Но внешне Вова не дрогнул. Только мышцы на скулах напряглись так, что, казалось, хрустнут. Спокойно, почти небрежно, он сложил письма, засунул их в карман, будто прихлопнул ядовитого паука, которого никто не должен увидеть.
— Бабок тут дохуя, — своим новым, железным голосом сказал он, заглушая гул в собственной голове. — Считаем ровно. Это теперь наш общак. На наше дело. На силу. — Он обвёл взглядом пацанов, и в его глазах снова горел тот самый, непоколебимый огонь лидера. — А это... — он кивнул на пистолет, — это наш аргумент на чёрный день
Пацаны заулыбались, закивали. Они видели перед собой сильного Вову, того, кто привёл их к кладу. Они и не заметили, как он прикарманил бумажку. Для них это была победа. Чистая, ясная.
А Вова чувствовал, как в его кармане лежит бомба. Бомба из пожелтевшей бумаги и старческих чернил. Она жгла ему грудь сквозь ткань штанов.
Он продолжил раздавать указания, делить бабло, но его мысли были уже там, в этом письме. В той правде, которую Кащей, истекая кровью, пытался ему сказать: «Ты не понимаешь...».

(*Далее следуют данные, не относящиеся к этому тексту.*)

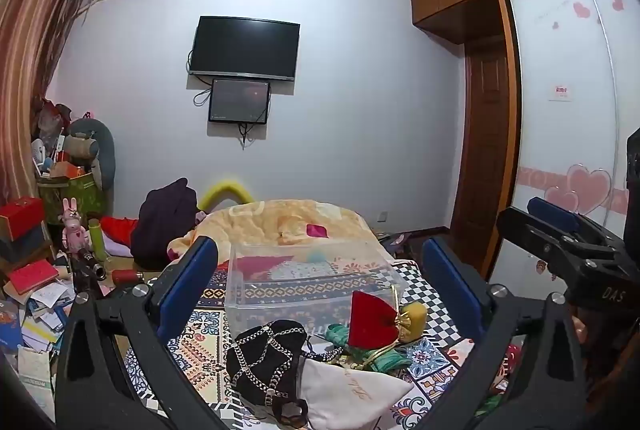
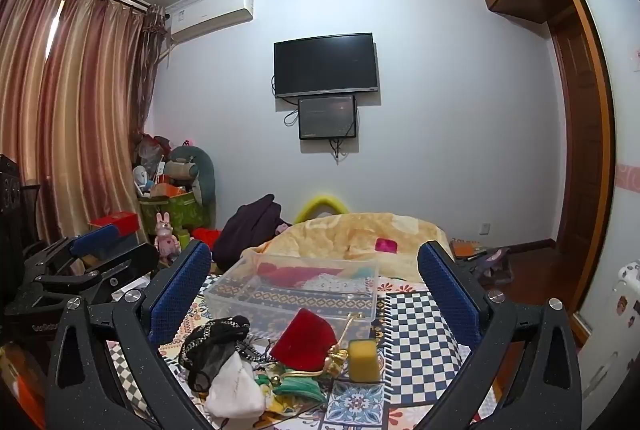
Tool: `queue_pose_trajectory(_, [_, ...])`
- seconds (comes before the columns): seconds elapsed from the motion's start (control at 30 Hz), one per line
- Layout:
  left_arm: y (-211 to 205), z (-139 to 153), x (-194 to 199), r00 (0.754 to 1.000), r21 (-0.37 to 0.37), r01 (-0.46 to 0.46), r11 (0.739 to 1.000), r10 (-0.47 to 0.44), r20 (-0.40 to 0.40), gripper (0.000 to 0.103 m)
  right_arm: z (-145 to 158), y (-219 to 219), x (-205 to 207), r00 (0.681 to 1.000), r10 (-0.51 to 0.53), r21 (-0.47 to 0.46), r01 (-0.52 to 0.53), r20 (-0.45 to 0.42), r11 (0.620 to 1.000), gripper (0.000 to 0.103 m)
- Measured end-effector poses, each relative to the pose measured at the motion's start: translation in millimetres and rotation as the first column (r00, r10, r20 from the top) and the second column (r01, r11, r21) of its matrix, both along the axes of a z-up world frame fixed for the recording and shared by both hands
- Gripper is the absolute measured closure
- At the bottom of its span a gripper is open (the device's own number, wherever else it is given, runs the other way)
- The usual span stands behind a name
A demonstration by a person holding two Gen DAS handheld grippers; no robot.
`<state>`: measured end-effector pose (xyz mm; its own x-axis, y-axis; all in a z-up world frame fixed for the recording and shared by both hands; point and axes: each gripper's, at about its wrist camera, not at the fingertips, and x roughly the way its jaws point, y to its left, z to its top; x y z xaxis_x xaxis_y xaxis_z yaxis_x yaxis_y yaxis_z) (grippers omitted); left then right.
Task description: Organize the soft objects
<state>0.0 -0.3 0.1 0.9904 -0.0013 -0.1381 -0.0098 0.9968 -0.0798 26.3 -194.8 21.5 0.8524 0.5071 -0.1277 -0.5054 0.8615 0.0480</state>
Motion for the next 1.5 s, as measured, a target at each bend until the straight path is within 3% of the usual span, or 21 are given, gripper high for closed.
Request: queue_pose_trajectory(1.5, [-3.7,1.4,-4.7,1.000,0.007,0.003,1.000,-0.003,0.009,0.000,0.9,-3.5,-1.7,1.000,0.003,0.008,-0.003,0.001,1.000,0.000])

И теперь, Вова до ужаса боялся, что начинает понимать. И что это понимание уберёт у него из-под ног всю ту землю, на которую он только что встал, залитую кровью Никитиного лица.
Вова проводил всех парней тяжёлым кивком, остался один. Дверь закрылась, и его накрыло этой тишиной.Он стоял посреди качалки, дышал воздухом, которым дышал Кащей. Пахло дешёвым табаком, пылью и чем-то ещё — тоской, что ли. Взгляд упал на потрёпанный диван, в коморке, вмятую в сидение яму, где годами отсиживал своё пятую точку тот, кого он сегодня уничтожил.
Вова плюнул мысленно на все понты и сел. Точнее, рухнул на это место. Пружины жалобно скрипнули, приняв нового хозяина. Сидеть здесь было странно, почти кощунственно. Как на троне, отнятом у убитого короля.
Рука сама полезла в карман штанов. Пальцы нащупали шершавую бумагу. Он вытащил письмо, этот проклятый треугольник, сложенный пополам. Сердце колотилось где-то в горле. Он развернул листок. Почерк был не казённый, не для отчётов. Он был неровный, порывистый, местами буквы плясали, сбивались в кучу, будто их выводили в темноте или в состоянии, когда трясутся руки.
И Вова начал читать.
«Я встретил в нашем районе парня, который был чист как белый лист...»
Слова врезались в сознание, как нож в масло. «Чист как белый лист». Эта пафосная фраза. Но от неё почему-то перехватило дыхание.
«...эти пшеничные волосы, тонкий красивый нос с горбинкой...»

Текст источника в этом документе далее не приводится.